I ran into the very tall Cromwell and his even taller son at a Sundance premiere last week. He told me that he’s just signed to star in the revival of the great Moss Hart-George S. Kaufman play, “You Can’t Take it With You.” The play starts an out of town run this summer and comes, hopefully, to Broadway in the fall.

In the meantime, Cromwell is directing his first feature. It will shoot this spring. For Cronwell–who also had memorable turns on “Six Feet Under” and in dozens of other TV shows and movies including “The Queen” and “Secretariat,” he never stops trying new things. His Broadway turn will be his third, technically. He was there twice with the Royal Shakespeare Company.

Meantime–I asked James why he was written out of “All in the Family.” Back in the 70s, he caught on quickly as Archie Bunker’s best friend, Stretch Cunningham. But suddenly, just when Stretch could have turned into a supporting player, he was written out. The episode featuring his funeral–when Archie discovers that Stretch was Jewish–is classic TV. Cromwell isn’t even in the show, but he’s the star of it.
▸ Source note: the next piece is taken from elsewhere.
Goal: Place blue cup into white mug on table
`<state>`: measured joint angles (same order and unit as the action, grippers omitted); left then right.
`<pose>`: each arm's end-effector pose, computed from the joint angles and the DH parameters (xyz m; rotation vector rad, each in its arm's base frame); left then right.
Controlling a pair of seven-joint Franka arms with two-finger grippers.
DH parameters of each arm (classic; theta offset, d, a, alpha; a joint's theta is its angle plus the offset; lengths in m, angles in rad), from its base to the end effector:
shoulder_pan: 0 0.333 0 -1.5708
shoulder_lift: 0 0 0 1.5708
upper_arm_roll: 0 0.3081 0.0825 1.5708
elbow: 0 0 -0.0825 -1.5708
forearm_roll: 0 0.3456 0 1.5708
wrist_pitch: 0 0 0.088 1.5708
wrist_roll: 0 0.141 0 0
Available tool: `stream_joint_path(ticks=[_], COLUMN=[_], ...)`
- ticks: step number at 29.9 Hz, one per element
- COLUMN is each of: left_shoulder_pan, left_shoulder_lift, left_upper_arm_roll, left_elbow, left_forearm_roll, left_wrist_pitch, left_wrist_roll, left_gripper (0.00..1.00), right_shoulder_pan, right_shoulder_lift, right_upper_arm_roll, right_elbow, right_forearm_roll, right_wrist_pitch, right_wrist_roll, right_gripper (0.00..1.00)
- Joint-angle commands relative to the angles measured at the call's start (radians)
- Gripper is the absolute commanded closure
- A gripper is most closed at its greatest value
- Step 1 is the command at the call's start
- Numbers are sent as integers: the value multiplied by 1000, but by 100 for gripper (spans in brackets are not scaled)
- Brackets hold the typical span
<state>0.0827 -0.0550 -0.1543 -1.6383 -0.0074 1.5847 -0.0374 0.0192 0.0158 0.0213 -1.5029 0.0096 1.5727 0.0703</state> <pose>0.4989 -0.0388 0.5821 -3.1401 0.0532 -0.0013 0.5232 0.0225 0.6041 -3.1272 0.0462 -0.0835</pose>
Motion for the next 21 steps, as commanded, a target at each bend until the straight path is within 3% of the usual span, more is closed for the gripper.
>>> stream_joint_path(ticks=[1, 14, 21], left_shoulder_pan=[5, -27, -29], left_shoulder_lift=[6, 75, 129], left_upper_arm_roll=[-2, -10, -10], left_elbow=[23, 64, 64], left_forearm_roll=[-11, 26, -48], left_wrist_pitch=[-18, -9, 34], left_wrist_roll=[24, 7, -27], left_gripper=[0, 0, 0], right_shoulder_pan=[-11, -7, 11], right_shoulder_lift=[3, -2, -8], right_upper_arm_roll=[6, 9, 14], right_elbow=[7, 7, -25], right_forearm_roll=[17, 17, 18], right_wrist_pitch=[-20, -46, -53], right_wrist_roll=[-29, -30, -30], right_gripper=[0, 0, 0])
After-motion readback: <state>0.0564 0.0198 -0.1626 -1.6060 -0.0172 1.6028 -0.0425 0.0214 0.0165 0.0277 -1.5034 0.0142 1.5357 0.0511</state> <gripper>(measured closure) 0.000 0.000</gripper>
“Carroll O’Connor just didn’t want me on the show,” Cromwell conceded. Maybe he was getting too popular. “I was on set, and I told Sally Struthers I’d like to do more. She said, Carroll, we should get him to stay. He wouldn’t have it.”

Oh well: Cromwell’s been nominated for an Oscar, an Emmy, and four SAG Awards since then. His father, by the way, was the famed director John Cromwell (“Of Human Bondage”).